WORK REQUIRED:
Print, exactly as they stand, the lines below from the one that has "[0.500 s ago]" to the one that has "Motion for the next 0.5", inclusive, leaving out the pictures.

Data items
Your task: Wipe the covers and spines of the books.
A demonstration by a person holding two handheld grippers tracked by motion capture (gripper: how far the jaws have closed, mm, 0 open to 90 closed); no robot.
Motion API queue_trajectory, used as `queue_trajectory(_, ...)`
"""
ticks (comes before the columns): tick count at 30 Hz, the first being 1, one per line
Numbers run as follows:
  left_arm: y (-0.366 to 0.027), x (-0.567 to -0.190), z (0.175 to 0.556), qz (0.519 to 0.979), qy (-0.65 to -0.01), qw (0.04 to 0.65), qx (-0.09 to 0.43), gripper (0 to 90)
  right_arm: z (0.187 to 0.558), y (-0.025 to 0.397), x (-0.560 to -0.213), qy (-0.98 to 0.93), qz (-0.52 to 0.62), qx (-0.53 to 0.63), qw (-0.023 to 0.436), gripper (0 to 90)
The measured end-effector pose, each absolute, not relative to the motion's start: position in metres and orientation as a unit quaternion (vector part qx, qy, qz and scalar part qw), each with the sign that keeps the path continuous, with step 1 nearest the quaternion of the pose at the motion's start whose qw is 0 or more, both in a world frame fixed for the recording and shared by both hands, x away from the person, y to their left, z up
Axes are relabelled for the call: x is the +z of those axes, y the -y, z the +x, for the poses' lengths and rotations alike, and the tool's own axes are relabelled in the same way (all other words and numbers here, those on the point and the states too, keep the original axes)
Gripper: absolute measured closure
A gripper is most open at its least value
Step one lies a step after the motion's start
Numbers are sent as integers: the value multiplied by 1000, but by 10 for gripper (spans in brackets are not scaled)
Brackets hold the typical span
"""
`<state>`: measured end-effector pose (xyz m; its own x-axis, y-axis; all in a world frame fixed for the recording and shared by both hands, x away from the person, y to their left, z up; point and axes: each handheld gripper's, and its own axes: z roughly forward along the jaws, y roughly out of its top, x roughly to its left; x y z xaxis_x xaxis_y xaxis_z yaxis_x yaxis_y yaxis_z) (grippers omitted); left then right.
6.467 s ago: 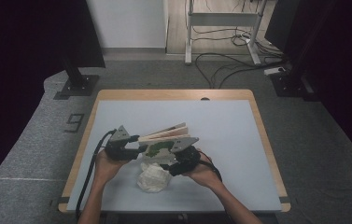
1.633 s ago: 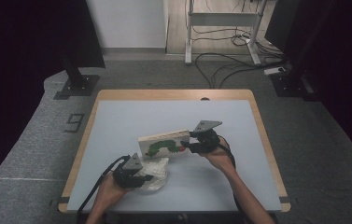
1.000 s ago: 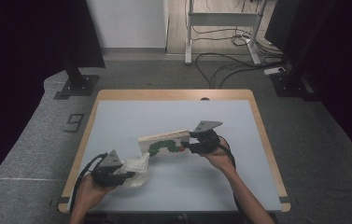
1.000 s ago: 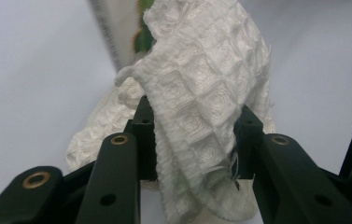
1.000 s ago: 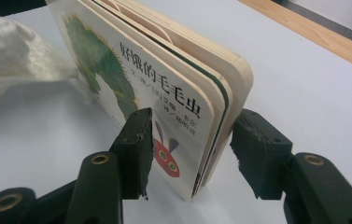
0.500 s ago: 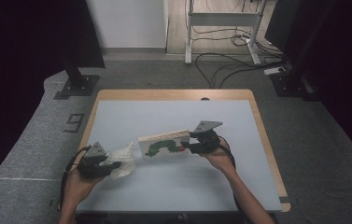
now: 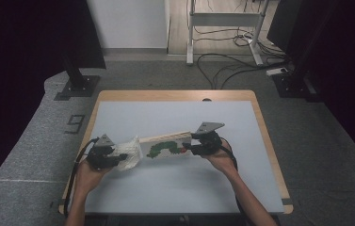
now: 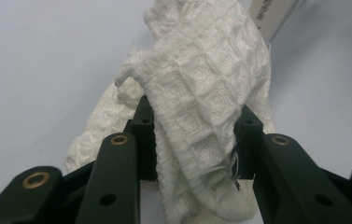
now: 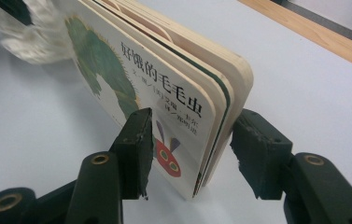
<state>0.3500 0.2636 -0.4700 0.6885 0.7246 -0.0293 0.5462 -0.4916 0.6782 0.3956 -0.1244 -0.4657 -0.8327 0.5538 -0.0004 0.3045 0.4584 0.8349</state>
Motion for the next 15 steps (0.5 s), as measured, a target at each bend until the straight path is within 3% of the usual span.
queue_trajectory(15, -246, -501, 370, 860, -379, 323, 110, 625, 394, 124, -466, -841, 255, 455, 140, 474)
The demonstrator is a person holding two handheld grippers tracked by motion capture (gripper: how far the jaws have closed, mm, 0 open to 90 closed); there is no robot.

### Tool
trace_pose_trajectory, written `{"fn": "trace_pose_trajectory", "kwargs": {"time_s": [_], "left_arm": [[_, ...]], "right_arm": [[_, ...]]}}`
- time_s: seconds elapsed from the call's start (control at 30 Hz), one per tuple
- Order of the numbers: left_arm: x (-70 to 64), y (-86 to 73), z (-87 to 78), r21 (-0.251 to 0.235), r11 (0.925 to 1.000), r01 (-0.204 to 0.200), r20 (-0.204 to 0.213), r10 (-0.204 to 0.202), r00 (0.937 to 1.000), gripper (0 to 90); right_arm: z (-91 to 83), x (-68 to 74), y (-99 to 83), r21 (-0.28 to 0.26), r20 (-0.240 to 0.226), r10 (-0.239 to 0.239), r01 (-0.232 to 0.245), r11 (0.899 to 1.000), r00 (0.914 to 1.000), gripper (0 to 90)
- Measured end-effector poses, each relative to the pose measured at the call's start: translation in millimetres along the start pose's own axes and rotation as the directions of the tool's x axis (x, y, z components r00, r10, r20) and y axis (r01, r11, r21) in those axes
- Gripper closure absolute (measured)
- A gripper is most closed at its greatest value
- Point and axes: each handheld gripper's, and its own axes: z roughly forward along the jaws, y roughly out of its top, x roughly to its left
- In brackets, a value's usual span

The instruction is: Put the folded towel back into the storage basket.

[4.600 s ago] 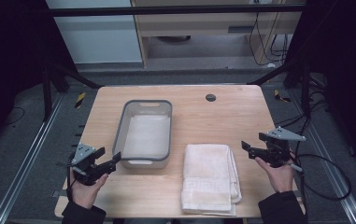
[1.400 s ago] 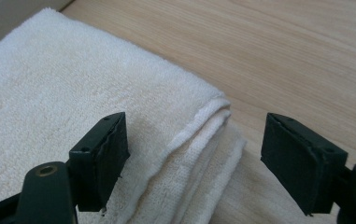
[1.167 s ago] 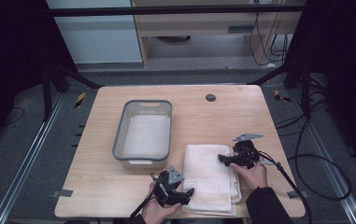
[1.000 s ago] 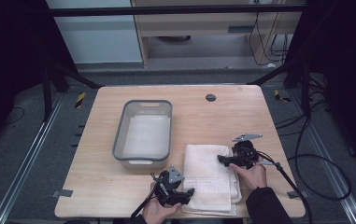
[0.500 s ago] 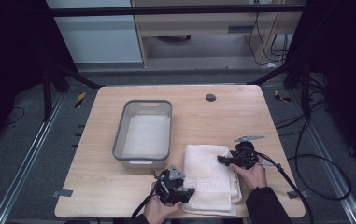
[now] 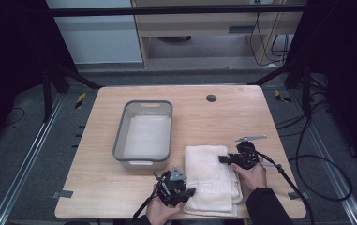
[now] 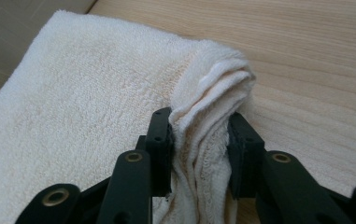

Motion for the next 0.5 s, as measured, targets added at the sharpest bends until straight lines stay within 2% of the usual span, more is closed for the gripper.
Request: {"fn": "trace_pose_trajectory", "kwargs": {"time_s": [0.3, 0.5], "left_arm": [[3.3, 0.4, -4.7, -0.019, 0.9996, 0.022, 0.034, -0.021, 0.9992, 77.1], [0.8, 1.8, -10.7, -0.046, 0.9989, 0.004, 0.034, -0.003, 0.9994, 77.7]], "right_arm": [[-10.4, 9.1, 5.8, -0.018, 0.021, -0.041, 0.041, 0.999, 0.9989, 68.9], [-25.1, 16.5, 9.2, -0.058, 0.015, -0.06, 0.061, 0.996, 0.9981, 69.1]]}}
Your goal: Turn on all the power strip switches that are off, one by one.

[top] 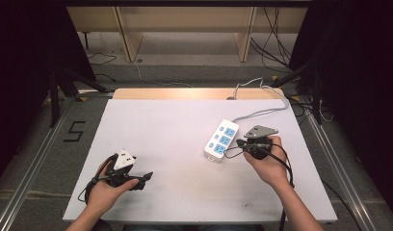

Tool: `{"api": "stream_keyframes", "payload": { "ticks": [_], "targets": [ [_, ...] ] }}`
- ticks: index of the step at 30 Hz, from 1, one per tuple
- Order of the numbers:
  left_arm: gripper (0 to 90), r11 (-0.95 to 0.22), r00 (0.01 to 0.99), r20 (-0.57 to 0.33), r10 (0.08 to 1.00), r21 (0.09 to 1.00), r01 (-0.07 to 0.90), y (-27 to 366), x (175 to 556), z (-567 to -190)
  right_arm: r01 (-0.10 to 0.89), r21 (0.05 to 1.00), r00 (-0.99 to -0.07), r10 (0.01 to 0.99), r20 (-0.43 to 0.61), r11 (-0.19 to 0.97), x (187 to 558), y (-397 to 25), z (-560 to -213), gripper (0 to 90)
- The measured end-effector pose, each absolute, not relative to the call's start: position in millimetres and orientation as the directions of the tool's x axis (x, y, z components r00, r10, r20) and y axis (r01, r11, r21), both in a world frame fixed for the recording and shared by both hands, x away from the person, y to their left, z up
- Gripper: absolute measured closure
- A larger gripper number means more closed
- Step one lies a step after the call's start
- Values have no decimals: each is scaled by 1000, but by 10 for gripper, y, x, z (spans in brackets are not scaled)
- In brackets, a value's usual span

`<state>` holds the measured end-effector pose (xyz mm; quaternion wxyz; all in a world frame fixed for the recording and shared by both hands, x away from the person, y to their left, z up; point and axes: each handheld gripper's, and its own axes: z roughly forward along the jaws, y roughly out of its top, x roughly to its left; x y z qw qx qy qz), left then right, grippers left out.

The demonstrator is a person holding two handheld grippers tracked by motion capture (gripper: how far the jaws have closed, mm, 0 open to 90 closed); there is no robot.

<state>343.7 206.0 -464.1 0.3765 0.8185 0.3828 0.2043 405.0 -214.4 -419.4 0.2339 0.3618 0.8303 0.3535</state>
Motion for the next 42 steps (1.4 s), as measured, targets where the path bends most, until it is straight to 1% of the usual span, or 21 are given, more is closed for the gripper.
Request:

ANSWER SPACE:
[0.500 s ago] 
[now] 
[now] 

Motion for the next 0.5 s, as measured, targets added at the sharpest bends until straight lines stay within 2% of the usual span, more is closed for the gripper.

This output requires nothing more.